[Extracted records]
○ ○ ○ ○
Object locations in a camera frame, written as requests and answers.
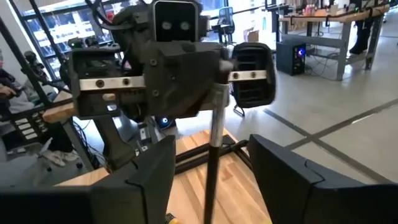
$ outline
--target concrete floor
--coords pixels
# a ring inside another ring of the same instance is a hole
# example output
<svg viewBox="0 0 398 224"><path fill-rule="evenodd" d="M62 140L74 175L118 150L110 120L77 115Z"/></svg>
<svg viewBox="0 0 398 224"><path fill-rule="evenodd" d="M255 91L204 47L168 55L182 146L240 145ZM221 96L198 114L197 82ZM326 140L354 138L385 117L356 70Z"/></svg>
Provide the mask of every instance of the concrete floor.
<svg viewBox="0 0 398 224"><path fill-rule="evenodd" d="M348 65L342 82L311 75L291 77L279 72L275 102L245 110L246 117L241 118L233 112L232 101L227 108L226 129L238 140L247 139L251 133L260 134L367 184L397 182L397 24L395 9L388 13L387 23L382 27L372 70L364 71L363 62ZM338 24L331 34L324 30L331 37L338 37L338 32ZM354 44L355 32L352 29L350 45ZM325 70L326 76L336 69L334 62L327 63L331 63L329 67L319 68ZM210 118L211 112L204 111L196 118L179 119L177 128L167 133L181 137L208 129ZM97 134L90 131L90 135L92 145L101 148L103 143ZM0 185L25 183L17 173L34 162L28 157L0 164ZM62 170L50 174L42 184L51 185L78 175L74 166Z"/></svg>

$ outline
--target black pole
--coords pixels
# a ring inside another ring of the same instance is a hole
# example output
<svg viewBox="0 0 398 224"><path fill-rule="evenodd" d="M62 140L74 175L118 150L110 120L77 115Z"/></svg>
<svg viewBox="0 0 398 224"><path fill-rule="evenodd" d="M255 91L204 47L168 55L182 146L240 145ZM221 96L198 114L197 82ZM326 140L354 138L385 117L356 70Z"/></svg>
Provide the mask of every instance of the black pole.
<svg viewBox="0 0 398 224"><path fill-rule="evenodd" d="M44 93L40 83L37 81L35 74L33 73L32 69L28 65L27 61L25 60L24 55L22 54L21 50L19 49L17 43L15 42L14 38L10 31L8 30L6 24L4 23L3 19L0 17L0 31L4 40L6 40L7 45L10 47L12 53L14 54L15 58L18 60L19 64L21 65L22 69L26 72L26 75L29 81L32 83L33 88L36 90L40 100L44 105L49 106L51 102L47 98L46 94Z"/></svg>
<svg viewBox="0 0 398 224"><path fill-rule="evenodd" d="M43 62L45 68L49 72L51 79L56 80L57 78L55 77L55 75L53 73L52 67L49 65L48 61L45 59L42 51L40 50L40 45L39 45L37 39L34 37L33 32L29 29L29 27L27 25L27 21L22 17L21 13L18 10L18 7L15 5L14 0L10 0L10 4L11 4L11 7L13 8L13 10L15 11L15 13L17 14L17 17L18 17L19 21L21 22L22 26L26 30L26 34L29 36L29 39L32 41L33 46L36 48L37 53L38 53L41 61Z"/></svg>
<svg viewBox="0 0 398 224"><path fill-rule="evenodd" d="M44 17L42 15L42 13L40 12L39 8L37 7L35 0L29 0L29 2L32 5L32 9L33 9L33 11L36 14L37 20L39 20L39 23L42 26L45 35L49 39L51 47L54 49L55 55L57 56L57 58L60 61L60 63L62 63L63 62L63 55L61 54L61 51L59 51L58 46L55 44L54 38L52 37L52 35L50 33L50 30L49 30L49 27L45 23Z"/></svg>

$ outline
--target wooden plank
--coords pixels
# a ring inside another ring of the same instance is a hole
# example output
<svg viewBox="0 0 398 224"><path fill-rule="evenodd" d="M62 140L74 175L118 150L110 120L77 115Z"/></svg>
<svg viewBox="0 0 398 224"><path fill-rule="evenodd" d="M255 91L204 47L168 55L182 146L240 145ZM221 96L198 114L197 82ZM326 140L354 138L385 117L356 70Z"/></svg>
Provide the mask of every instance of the wooden plank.
<svg viewBox="0 0 398 224"><path fill-rule="evenodd" d="M378 16L380 14L383 14L385 12L388 12L390 9L389 5L385 6L379 6L373 8L373 13L372 16ZM363 19L366 19L369 17L369 10L364 11L364 12L359 12L359 13L354 13L354 14L349 14L347 16L341 16L341 17L329 17L330 22L352 22L352 21L360 21ZM337 11L336 15L341 15L344 14L345 11L343 9L340 9ZM293 22L325 22L327 13L325 9L318 9L315 12L315 15L312 17L305 17L305 16L294 16L293 17ZM283 18L279 18L279 21L284 21L284 22L290 22L290 16L284 16Z"/></svg>
<svg viewBox="0 0 398 224"><path fill-rule="evenodd" d="M177 140L177 154L208 143L209 137L210 132L206 130ZM167 212L176 216L180 223L203 223L206 168L204 164L174 177ZM90 185L107 175L101 168L60 185ZM234 153L220 158L213 223L271 223L253 173Z"/></svg>
<svg viewBox="0 0 398 224"><path fill-rule="evenodd" d="M55 97L54 102L62 101L62 100L67 100L72 97L71 94L61 91L57 97ZM106 101L112 101L115 100L116 96L115 94L104 94L104 100ZM45 122L48 123L56 123L59 121L65 121L66 119L75 116L76 115L76 110L73 105L73 103L68 103L62 106L58 106L55 108L48 109L47 111L44 112L43 114L43 119Z"/></svg>

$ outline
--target metal pole
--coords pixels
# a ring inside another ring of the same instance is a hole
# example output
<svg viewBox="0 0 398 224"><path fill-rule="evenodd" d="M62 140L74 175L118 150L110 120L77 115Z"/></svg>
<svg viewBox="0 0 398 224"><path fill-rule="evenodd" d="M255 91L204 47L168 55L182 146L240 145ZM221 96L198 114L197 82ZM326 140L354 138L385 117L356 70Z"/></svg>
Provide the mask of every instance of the metal pole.
<svg viewBox="0 0 398 224"><path fill-rule="evenodd" d="M29 67L24 55L22 54L21 50L19 49L14 38L12 38L11 33L9 32L6 24L4 23L4 21L1 17L0 17L0 31L1 31L2 36L4 37L4 40L6 40L7 45L10 47L12 53L14 54L15 58L18 60L22 69L26 72L26 75L27 75L29 81L32 83L32 86L36 90L42 103L44 103L45 106L51 105L51 102L49 101L46 94L44 93L40 83L37 81L36 76L34 75L32 69Z"/></svg>
<svg viewBox="0 0 398 224"><path fill-rule="evenodd" d="M34 12L36 14L37 20L39 20L39 23L42 26L45 35L49 39L51 47L54 49L55 55L57 56L57 58L60 61L60 63L62 63L63 62L63 55L61 54L61 51L59 51L58 46L55 44L54 38L52 38L50 30L49 30L47 24L45 23L44 17L42 15L42 13L40 12L39 8L37 7L35 0L29 0L29 2L32 5L32 9L34 10Z"/></svg>
<svg viewBox="0 0 398 224"><path fill-rule="evenodd" d="M204 224L211 224L216 196L218 158L223 144L225 106L228 102L228 77L220 77L215 84L215 101L211 117L211 133L209 142Z"/></svg>
<svg viewBox="0 0 398 224"><path fill-rule="evenodd" d="M22 17L21 13L18 10L18 7L15 5L14 0L10 0L10 4L11 4L11 7L13 8L13 10L15 11L15 13L17 14L17 17L20 20L22 26L26 30L26 34L29 36L29 39L32 41L33 46L36 48L37 53L38 53L41 61L43 62L45 68L49 72L51 79L56 80L57 78L55 77L55 75L53 73L52 67L49 65L48 61L46 60L42 51L40 50L40 45L39 45L38 41L36 40L36 38L34 37L33 32L29 29L29 27L27 25L27 21Z"/></svg>

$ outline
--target person's leg
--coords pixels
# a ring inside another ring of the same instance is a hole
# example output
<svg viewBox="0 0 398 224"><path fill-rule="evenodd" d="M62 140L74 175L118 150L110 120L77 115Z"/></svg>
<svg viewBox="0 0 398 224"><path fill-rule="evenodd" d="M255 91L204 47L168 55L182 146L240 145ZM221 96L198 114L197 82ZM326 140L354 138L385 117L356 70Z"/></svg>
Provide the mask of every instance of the person's leg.
<svg viewBox="0 0 398 224"><path fill-rule="evenodd" d="M364 22L364 27L362 30L362 36L363 36L363 42L362 42L362 46L361 46L362 50L368 49L368 42L369 42L369 37L371 36L373 22L374 22L374 19L369 19Z"/></svg>
<svg viewBox="0 0 398 224"><path fill-rule="evenodd" d="M356 25L356 42L354 47L349 50L351 54L360 54L362 53L362 29L363 29L363 22L364 21L355 21Z"/></svg>
<svg viewBox="0 0 398 224"><path fill-rule="evenodd" d="M78 156L73 151L73 145L60 123L47 124L52 140L49 151L56 152L63 160L74 161Z"/></svg>
<svg viewBox="0 0 398 224"><path fill-rule="evenodd" d="M361 54L368 49L368 40L371 34L373 19L366 21L355 21L357 38L354 47L349 50L351 54Z"/></svg>
<svg viewBox="0 0 398 224"><path fill-rule="evenodd" d="M52 129L48 129L41 137L39 142L44 145L45 143L47 143L48 140L51 141L51 143L49 144L49 147L47 148L46 151L44 151L42 153L42 155L48 159L49 161L53 162L54 164L60 166L60 167L64 167L66 165L66 163L62 160L62 156L60 155L60 153L58 153L58 151L52 147L53 145L53 139L51 139L52 137L52 132L54 132L54 130Z"/></svg>
○ ○ ○ ○
What needs to be done:
A copy of each line in the data above that holds the string "target" is needed.

Result:
--target concrete floor
--target black pole
--target wooden plank
--target metal pole
--target person's leg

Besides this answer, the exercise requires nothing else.